▶ _Exercise prompt_
Your answer should be one number: how many lines of the data include the string "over"?

▶ _Supplied information_
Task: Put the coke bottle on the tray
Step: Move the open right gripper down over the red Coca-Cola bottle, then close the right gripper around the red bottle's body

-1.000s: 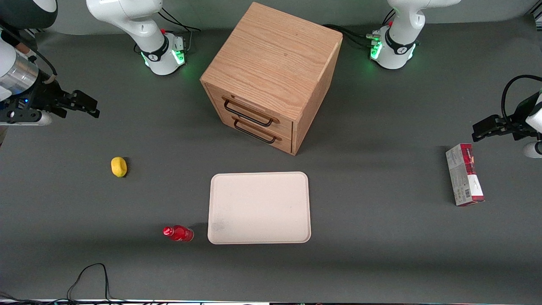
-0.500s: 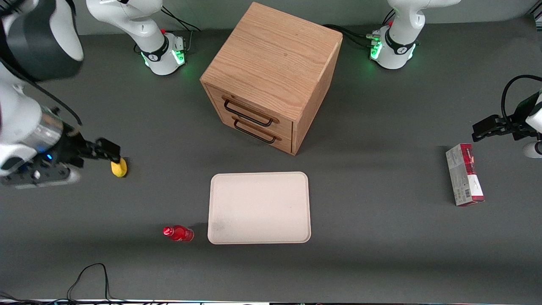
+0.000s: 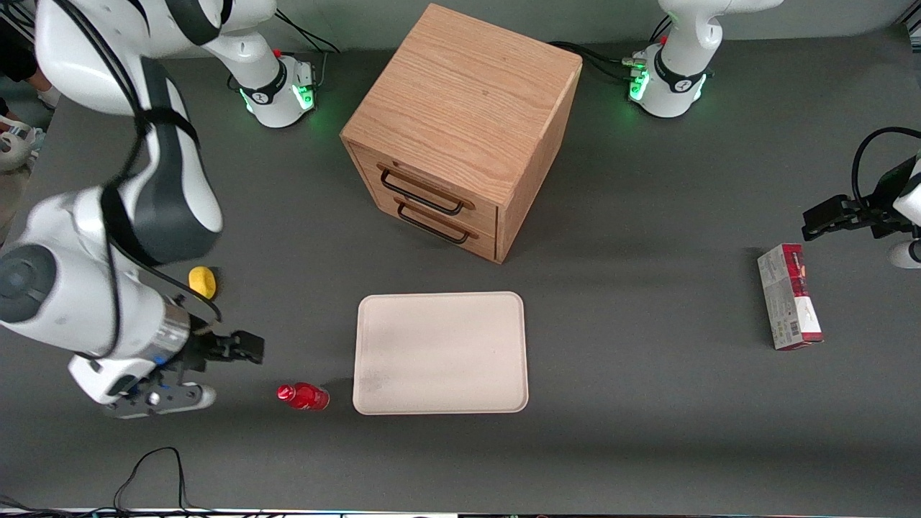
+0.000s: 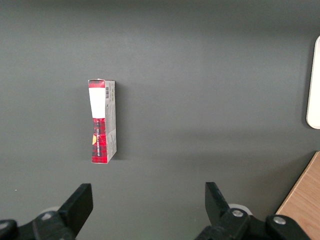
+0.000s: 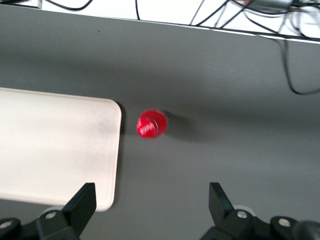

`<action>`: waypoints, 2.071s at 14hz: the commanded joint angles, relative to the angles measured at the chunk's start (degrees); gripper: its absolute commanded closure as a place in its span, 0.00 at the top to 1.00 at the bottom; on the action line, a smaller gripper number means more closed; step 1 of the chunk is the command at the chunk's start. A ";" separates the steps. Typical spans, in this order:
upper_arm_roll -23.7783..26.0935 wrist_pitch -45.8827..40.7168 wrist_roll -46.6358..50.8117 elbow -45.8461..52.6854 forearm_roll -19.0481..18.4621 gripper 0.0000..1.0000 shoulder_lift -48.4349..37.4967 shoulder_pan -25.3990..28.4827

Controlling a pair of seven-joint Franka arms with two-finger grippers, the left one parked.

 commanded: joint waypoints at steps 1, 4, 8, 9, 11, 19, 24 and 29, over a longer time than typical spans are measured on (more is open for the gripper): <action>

▶ _Response to the task_
2